Table 2 shows the evaluation results of the obtained photosensitive resin composition, printing original plate and printing plate.

(Comparative Example 2)
A photosensitive resin composition was obtained in the same manner as in Example 1 except that the hydrophilic copolymer (A) was not used.
Table 2 shows the evaluation results of the obtained photosensitive resin composition, printing original plate and printing plate.
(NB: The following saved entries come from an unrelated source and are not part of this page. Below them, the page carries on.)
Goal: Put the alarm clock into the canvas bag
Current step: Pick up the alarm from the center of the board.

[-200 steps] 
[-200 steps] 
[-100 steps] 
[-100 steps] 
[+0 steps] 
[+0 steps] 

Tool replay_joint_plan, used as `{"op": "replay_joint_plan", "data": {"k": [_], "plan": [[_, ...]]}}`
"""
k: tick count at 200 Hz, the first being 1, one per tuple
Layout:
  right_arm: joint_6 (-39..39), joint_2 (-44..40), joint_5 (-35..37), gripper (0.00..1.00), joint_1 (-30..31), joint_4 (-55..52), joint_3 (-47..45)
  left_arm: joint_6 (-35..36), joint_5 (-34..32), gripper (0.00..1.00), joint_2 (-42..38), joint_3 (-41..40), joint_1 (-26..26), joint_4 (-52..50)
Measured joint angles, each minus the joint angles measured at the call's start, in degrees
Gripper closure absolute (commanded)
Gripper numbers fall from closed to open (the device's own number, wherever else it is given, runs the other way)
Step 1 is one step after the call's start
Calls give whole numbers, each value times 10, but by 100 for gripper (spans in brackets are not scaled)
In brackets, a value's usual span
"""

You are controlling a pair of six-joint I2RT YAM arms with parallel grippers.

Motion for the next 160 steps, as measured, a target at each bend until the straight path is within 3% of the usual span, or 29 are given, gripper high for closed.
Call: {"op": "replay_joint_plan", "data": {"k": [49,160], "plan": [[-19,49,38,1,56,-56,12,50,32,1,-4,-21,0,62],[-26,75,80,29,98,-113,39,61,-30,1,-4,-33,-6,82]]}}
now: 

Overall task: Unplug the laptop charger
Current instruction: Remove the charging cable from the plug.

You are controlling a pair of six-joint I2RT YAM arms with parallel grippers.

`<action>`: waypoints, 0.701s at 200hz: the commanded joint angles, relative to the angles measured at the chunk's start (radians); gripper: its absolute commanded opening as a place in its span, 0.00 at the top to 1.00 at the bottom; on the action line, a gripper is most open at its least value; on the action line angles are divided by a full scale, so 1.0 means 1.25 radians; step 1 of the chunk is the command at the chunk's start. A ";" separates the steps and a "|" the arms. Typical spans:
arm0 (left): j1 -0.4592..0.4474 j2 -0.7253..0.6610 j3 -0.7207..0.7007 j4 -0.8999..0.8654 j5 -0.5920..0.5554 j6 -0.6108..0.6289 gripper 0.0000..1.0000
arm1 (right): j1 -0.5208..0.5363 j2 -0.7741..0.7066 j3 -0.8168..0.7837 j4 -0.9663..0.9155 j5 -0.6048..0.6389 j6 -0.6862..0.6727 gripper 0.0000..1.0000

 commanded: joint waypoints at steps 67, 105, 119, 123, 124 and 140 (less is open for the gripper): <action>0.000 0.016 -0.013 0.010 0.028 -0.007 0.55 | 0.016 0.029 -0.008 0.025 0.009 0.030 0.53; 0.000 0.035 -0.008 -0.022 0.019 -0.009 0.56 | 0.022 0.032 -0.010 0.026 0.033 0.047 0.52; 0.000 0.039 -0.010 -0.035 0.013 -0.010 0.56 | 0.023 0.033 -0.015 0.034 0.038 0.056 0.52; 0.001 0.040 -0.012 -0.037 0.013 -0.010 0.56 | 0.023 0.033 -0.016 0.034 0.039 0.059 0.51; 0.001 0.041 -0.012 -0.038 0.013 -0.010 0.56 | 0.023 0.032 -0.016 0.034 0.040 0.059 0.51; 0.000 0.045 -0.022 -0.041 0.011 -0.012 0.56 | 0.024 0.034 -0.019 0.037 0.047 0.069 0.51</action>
  The resin composition for flexographic printing of the present invention can be suitably used as a material for a photosensitive layer of a flexographic printing original plate, particularly a flexographic printing original plate for aqueous development.

Claims (7)

at least,
(A) a hydrophilic copolymer,
(B) an elastomer,
(C) a polymerizable unsaturated monomer,
(D) a plasticizer containing a repeating unit derived from a conjugated diene compound and containing a polymer having a carboxyl group in at least one kind of repeating unit; and
(E) a photopolymerization initiator,
Containing
The polymer containing a repeating unit derived from the conjugated diene compound and having a carboxyl group in at least one type of repeating unit is a polymer obtained by copolymerizing an ethylenic carboxylic acid monomer, and has a viscosity at 60 ° C. Is less than 5000 poise,
The hydrophilic copolymer (A) has a viscosity at 60 ° C. of 5000 poise or more,
The polymerizable unsaturated monomer (C) is an acrylic acid ester having two acryloyl groups and / or a methacrylic acid ester having two methacryloyl groups ,
The elastomer (B) is an elastomer that exhibits rubber elasticity at room temperature (25 ° C.),
A photosensitive resin composition for flexographic printing , wherein the plasticizer (D) is a liquid carboxylic acid-modified NBR .   The photosensitive resin for flexographic printing according to claim 1, further comprising at least one compound (F) selected from the group consisting of a surfactant and a (meth) acrylic acid ester monomer having a polyalkylene glycol chain. Composition.   The photosensitivity for flexographic printing according to claim 1 or 2, wherein a polymer ratio having a conjugated diene obtained by copolymerizing an ethylenic carboxylic acid monomer in the plasticizer (D) is 1% by mass or more and less than 50% by mass. Resin composition.   The elastomer (B) is 30 parts by mass or more and less than 250 parts by mass, and the polymerizable unsaturated monomer (C) is 10 parts by mass or more and 200 parts by mass with respect to 100 parts by mass of the hydrophilic copolymer (A). Less than 1 part, the plasticizer (D) is 1 part by weight or more and less than 250 parts by weight, the photopolymerization initiator (E) is 0.1 part by weight or more and less than 50 parts by weight, a surfactant, and a polyalkylene glycol chain. The flexographic printing according to any one of claims 1 to 3, wherein at least one compound (F) selected from the group consisting of (meth) acrylic acid ester monomers is contained in an amount of 0.1 to 15 parts by mass. Photosensitive resin composition.   The photosensitive resin composition for flexographic printing according to any one of claims 1 to 4, wherein the elastomer (B) is a thermoplastic block copolymer.   The flexo according to any one of claims 1 to 5, wherein the hydrophilic copolymer (A) is an internally cross-linked polymer particle containing a unit derived from a reactive emulsifier containing an unsaturated double bond. Photosensitive resin composition for printing.   A flexographic printing original plate using the photosensitive resin composition for flexographic printing according to any one of claims 1 to 6.